** WHAT IS NEEDED **
Where the records below have a line with "first", that line is to be copied.

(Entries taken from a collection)
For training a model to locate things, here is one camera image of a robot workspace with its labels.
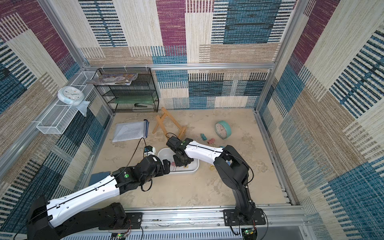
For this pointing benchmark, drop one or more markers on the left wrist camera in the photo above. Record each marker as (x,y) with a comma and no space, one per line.
(149,150)

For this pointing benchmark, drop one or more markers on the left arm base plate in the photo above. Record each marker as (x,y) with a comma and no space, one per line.
(133,221)

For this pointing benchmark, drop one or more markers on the white wire mesh basket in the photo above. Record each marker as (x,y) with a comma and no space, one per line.
(60,115)

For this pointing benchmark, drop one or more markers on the black stapler on shelf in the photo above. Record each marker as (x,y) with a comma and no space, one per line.
(143,106)

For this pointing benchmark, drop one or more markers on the blue cloth pad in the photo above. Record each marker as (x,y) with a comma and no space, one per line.
(95,178)

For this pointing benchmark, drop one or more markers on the wooden easel stand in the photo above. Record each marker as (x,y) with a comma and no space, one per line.
(167,123)

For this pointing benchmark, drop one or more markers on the magazine on shelf top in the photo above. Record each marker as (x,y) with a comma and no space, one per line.
(113,80)

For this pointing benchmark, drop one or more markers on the pink binder clip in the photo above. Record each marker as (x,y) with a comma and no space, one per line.
(211,141)

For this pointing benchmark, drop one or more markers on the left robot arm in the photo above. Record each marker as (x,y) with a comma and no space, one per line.
(61,217)

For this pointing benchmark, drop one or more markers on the green round alarm clock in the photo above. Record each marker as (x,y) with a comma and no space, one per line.
(223,129)

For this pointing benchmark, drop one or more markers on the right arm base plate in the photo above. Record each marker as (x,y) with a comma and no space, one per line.
(233,217)

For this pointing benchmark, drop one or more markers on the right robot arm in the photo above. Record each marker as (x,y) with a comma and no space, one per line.
(231,167)

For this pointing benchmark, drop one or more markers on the white round wall clock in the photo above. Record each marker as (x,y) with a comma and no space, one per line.
(70,95)

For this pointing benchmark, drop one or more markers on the teal binder clip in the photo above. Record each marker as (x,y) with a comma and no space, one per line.
(204,138)

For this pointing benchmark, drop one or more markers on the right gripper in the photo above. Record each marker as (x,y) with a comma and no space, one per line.
(182,159)

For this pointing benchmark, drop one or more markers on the black mesh shelf rack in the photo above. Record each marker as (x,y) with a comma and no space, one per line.
(144,85)

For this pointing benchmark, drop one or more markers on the green folder on shelf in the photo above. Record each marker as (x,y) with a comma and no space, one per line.
(134,100)

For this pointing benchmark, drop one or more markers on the white plastic storage box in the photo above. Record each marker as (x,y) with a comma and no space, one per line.
(167,154)

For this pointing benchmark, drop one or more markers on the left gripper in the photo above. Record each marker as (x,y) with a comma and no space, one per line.
(161,171)

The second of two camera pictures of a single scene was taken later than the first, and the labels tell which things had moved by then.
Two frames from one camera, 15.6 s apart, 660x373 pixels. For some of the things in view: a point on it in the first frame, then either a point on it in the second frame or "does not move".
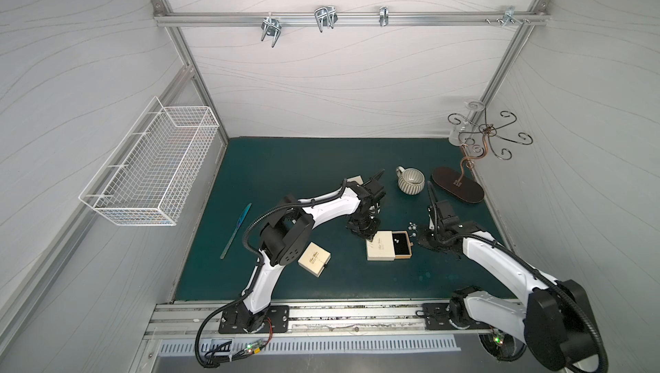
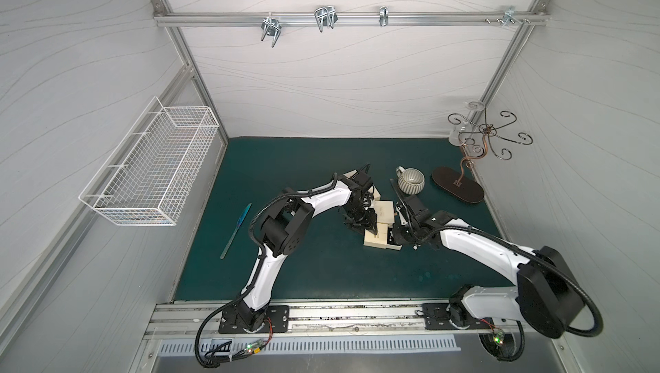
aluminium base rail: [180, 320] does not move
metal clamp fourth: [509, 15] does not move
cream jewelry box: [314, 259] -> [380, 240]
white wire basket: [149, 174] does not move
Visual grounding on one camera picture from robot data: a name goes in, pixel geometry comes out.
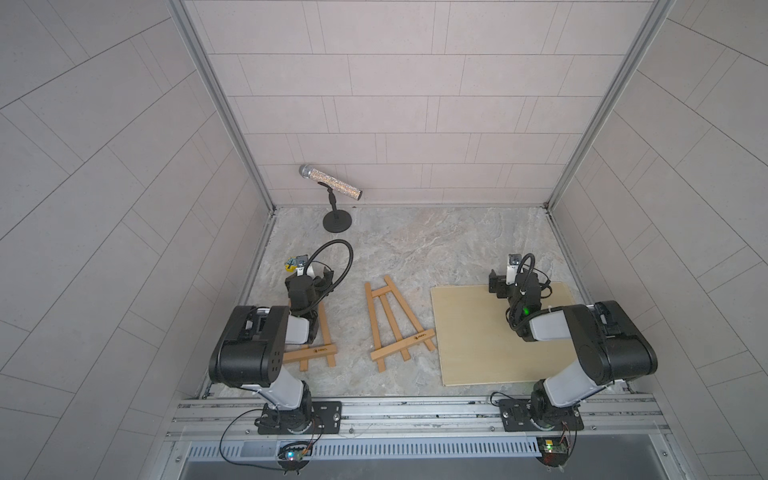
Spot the wooden easel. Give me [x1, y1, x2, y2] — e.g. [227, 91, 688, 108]
[283, 302, 338, 373]
[364, 275, 437, 373]

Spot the plywood board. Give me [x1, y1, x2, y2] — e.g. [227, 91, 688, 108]
[431, 285, 576, 387]

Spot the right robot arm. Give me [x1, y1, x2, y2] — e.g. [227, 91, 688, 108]
[489, 266, 658, 432]

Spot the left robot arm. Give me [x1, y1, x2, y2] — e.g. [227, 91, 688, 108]
[209, 267, 341, 435]

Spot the glitter microphone on stand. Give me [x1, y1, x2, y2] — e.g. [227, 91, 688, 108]
[299, 164, 363, 233]

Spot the right circuit board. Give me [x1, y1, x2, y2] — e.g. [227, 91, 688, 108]
[537, 437, 571, 468]

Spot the circuit board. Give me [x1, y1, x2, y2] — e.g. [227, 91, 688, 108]
[537, 437, 571, 468]
[277, 442, 311, 474]

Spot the left circuit board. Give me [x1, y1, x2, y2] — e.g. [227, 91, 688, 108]
[277, 442, 311, 474]

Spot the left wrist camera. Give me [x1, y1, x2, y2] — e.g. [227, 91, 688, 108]
[295, 255, 316, 277]

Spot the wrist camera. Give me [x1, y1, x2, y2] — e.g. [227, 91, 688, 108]
[295, 255, 316, 277]
[506, 254, 522, 285]

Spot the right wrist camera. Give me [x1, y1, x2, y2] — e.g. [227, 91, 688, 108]
[506, 254, 522, 285]

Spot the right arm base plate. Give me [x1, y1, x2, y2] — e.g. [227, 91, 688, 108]
[497, 397, 584, 432]

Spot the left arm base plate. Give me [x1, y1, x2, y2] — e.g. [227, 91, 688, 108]
[254, 400, 343, 435]

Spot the aluminium mounting rail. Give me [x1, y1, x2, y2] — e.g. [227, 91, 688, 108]
[160, 394, 671, 441]

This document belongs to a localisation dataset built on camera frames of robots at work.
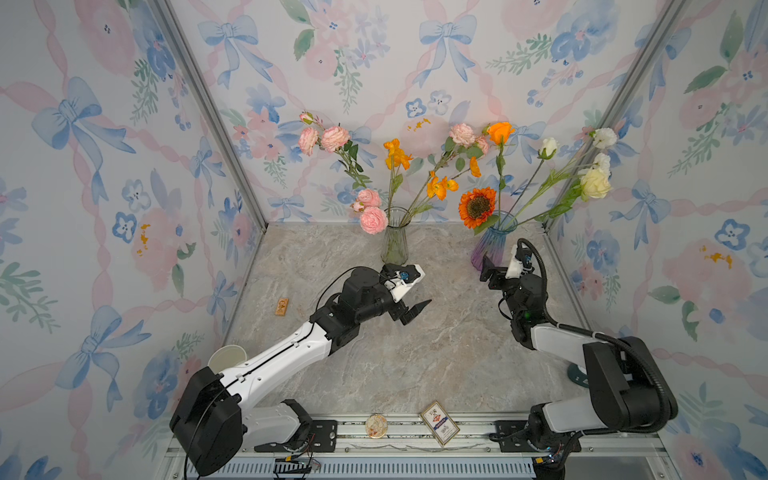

** TASK RESULT **
The second of two camera pictures of a single scene was taken later than the first, and the labels tell which things had moved by then.
Two frames from one camera, 15.6 s apart, 660x373 pixels. For some of the things in view: a point on it in the first frame, then either a point on it in the second frame or "does not move".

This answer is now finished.